As electronically controlled products become more
sophisticated in their capabilities, the touchscreen has become an increasingly
popular interface, one that places a burgeoning array of features at a user’s
fingertips. In a growing number of applications, both large and small, the
touchscreen often provides a design engineer with an optimal solution: one that
avoids the cost of discrete buttons and switches, while eliminating the
complexity of scroll and slew controls.
Designers have had several touchscreen technologies from
which to choose, including resistive, capacitive, infrared, and surface
acoustic wave. And each has its own set of advantages and disadvantages that
need to be considered. But before making the leap to one of the more familiar
choices, designers should pause and take a look at a new item on the
touchscreen menu. Recently, the Tyco Electronics business,
Elo TouchSystems, Menlo Park, Calif., developed an alternative touchscreen
technology based on acoustic pulse recognition (APR). The essence of APR is
quite simple. A glass overlay is mounted in front of a display. With the help
of sensors and an electronic controller, APR recognizes the distinctive sound
that is created when the glass is touched at a specific position. Distinctive
is the key word, because each location on the glass generates a unique sound
when touched, a sound detected by four piezoelectric transducers positioned at
different places along the edges of the glass.
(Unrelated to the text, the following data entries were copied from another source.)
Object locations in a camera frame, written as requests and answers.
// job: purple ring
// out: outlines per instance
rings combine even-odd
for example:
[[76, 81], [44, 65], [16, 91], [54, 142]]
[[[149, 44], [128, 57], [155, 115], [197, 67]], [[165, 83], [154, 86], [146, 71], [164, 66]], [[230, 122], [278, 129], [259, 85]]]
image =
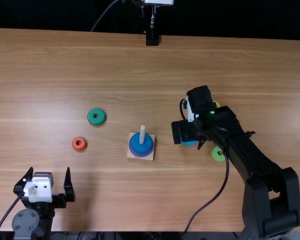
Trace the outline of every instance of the purple ring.
[[130, 152], [137, 156], [137, 157], [145, 157], [145, 156], [148, 156], [153, 150], [154, 150], [154, 146], [155, 146], [155, 143], [153, 143], [152, 145], [152, 148], [150, 149], [150, 151], [146, 152], [146, 153], [143, 153], [143, 154], [139, 154], [139, 153], [136, 153], [133, 149], [132, 149], [132, 146], [131, 146], [131, 138], [129, 140], [129, 149], [130, 149]]

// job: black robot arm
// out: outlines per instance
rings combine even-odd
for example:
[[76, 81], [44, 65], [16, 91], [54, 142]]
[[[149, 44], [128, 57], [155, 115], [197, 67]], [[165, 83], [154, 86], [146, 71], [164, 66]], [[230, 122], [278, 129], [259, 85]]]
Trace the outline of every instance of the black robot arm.
[[[222, 147], [245, 183], [242, 218], [252, 239], [276, 239], [300, 226], [300, 188], [296, 172], [281, 169], [251, 141], [228, 106], [217, 108], [207, 86], [187, 92], [192, 121], [172, 122], [175, 144], [208, 140]], [[270, 199], [269, 192], [279, 193]]]

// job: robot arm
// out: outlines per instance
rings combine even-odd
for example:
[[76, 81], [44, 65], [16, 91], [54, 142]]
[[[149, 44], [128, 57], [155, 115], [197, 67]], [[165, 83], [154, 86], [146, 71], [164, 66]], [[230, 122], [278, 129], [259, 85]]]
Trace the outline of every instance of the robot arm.
[[[245, 183], [242, 218], [253, 239], [279, 237], [300, 226], [300, 188], [296, 172], [281, 169], [251, 141], [228, 106], [217, 108], [208, 87], [187, 92], [188, 120], [171, 123], [175, 144], [213, 141], [222, 147]], [[269, 192], [279, 193], [273, 199]]]
[[15, 240], [49, 240], [55, 209], [64, 209], [67, 202], [76, 199], [68, 167], [64, 179], [65, 193], [52, 193], [54, 184], [51, 172], [28, 172], [14, 186], [13, 192], [22, 196], [26, 209], [19, 211], [12, 220]]

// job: blue ring
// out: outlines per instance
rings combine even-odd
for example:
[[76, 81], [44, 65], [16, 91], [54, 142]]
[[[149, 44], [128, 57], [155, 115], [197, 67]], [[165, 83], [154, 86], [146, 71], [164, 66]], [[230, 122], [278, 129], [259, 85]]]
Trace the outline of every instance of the blue ring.
[[135, 133], [130, 139], [130, 145], [132, 150], [137, 154], [146, 154], [151, 152], [154, 141], [149, 134], [145, 134], [143, 144], [139, 143], [140, 132]]

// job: black background
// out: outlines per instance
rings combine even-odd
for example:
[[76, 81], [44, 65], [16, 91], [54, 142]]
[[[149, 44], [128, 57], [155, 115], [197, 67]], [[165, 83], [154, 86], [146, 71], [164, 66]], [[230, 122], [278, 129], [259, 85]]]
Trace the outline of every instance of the black background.
[[[0, 28], [90, 31], [112, 0], [0, 0]], [[300, 40], [300, 1], [174, 0], [157, 11], [161, 35]], [[117, 2], [96, 32], [141, 34], [150, 20]]]

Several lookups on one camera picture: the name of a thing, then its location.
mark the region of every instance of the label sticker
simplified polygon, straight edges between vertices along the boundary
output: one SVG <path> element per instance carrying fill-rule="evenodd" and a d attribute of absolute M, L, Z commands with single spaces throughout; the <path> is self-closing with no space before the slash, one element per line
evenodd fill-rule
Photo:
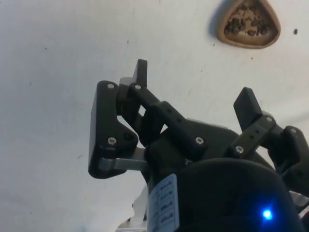
<path fill-rule="evenodd" d="M 177 176 L 169 175 L 152 190 L 147 205 L 147 232 L 174 232 L 179 228 Z"/>

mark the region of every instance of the blue led light
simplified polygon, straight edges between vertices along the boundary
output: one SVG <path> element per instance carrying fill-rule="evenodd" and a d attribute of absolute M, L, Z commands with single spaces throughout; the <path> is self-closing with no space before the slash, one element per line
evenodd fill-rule
<path fill-rule="evenodd" d="M 266 220 L 271 220 L 272 219 L 272 213 L 270 210 L 264 210 L 263 211 L 263 217 L 266 219 Z"/>

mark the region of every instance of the white label
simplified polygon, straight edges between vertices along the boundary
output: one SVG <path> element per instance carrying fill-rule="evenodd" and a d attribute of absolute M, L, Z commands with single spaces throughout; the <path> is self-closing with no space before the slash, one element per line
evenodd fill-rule
<path fill-rule="evenodd" d="M 177 177 L 163 179 L 152 190 L 147 205 L 147 232 L 174 232 L 179 227 Z"/>

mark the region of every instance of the triangular wooden ornament
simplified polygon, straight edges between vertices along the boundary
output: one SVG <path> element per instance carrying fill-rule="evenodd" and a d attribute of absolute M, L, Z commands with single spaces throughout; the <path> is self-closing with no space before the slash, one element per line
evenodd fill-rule
<path fill-rule="evenodd" d="M 217 37 L 232 46 L 261 49 L 274 44 L 280 31 L 267 0 L 235 0 L 218 25 Z"/>

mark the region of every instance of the screw head
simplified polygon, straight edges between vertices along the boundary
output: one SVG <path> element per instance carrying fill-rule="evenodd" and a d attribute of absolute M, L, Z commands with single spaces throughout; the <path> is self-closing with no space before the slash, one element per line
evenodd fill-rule
<path fill-rule="evenodd" d="M 201 138 L 201 137 L 197 137 L 195 138 L 195 142 L 198 144 L 198 145 L 202 145 L 204 143 L 204 140 Z"/>
<path fill-rule="evenodd" d="M 241 146 L 236 146 L 235 147 L 235 150 L 238 152 L 238 153 L 240 153 L 240 154 L 242 154 L 245 150 L 243 149 L 243 147 L 241 147 Z"/>
<path fill-rule="evenodd" d="M 115 145 L 117 143 L 117 140 L 114 137 L 110 137 L 110 138 L 108 138 L 107 142 L 110 145 Z"/>

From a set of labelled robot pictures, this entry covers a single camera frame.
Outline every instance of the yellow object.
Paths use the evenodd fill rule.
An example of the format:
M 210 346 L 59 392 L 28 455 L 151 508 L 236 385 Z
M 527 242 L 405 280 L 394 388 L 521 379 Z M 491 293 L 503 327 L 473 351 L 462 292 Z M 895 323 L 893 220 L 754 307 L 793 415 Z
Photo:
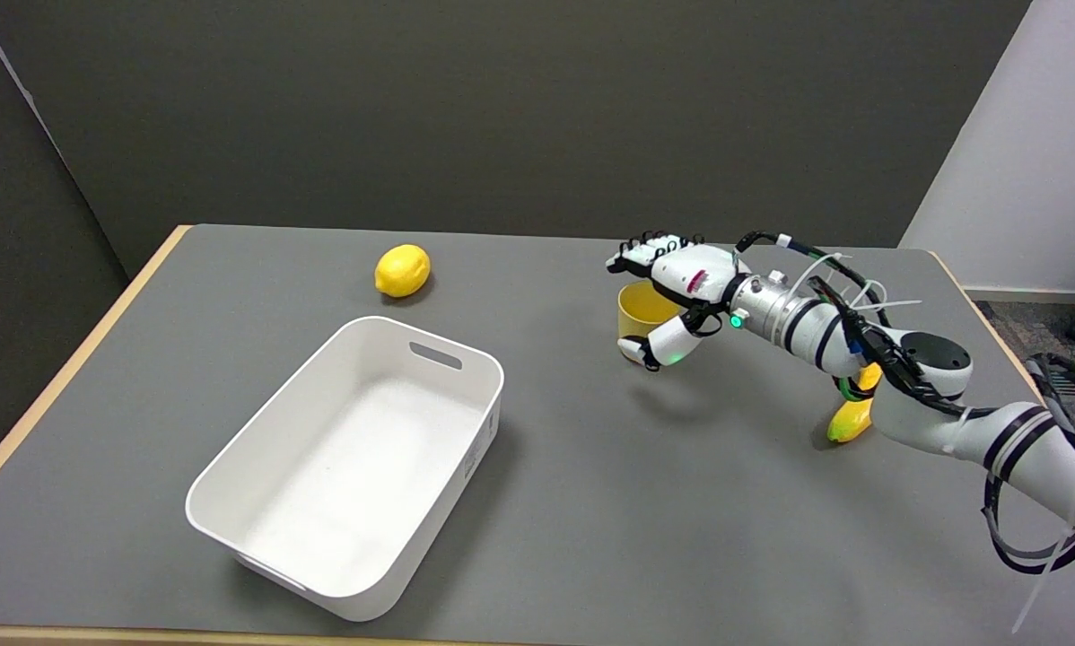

The sound is then digitized by
the controller and compared to a list of prerecorded sounds for every position
on the glass. When a match is found, the controller knows where the touch has
occurred. APR ignores extraneous and ambient sounds, as they do not match the
stored sound profiles. By using a simple lookup table, the
APR approach avoids the need to have sophisticated signal processing hardware,
which would otherwise be required to calculate the touch location without a
frame of reference. This makes APR cost-effective for both large and smaller
displays. Another advantage of using APR is that it
possesses many of the desired features found in other touch control
technologies. APR has the optical qualities, durability, and stability found in
surface acoustic wave and infrared technologies; APR has the dragging
properties of capacitive touch sensing technologies; and APR has the low-cost
advantages of resistive touchscreens, along with their ability to be activated
by a stylus, gloved finger, or fingernail. In addition, APR
is resistant to water and other contaminants on the screen, can be scaled from
large to small displays, and provides palm rejection during signature capture.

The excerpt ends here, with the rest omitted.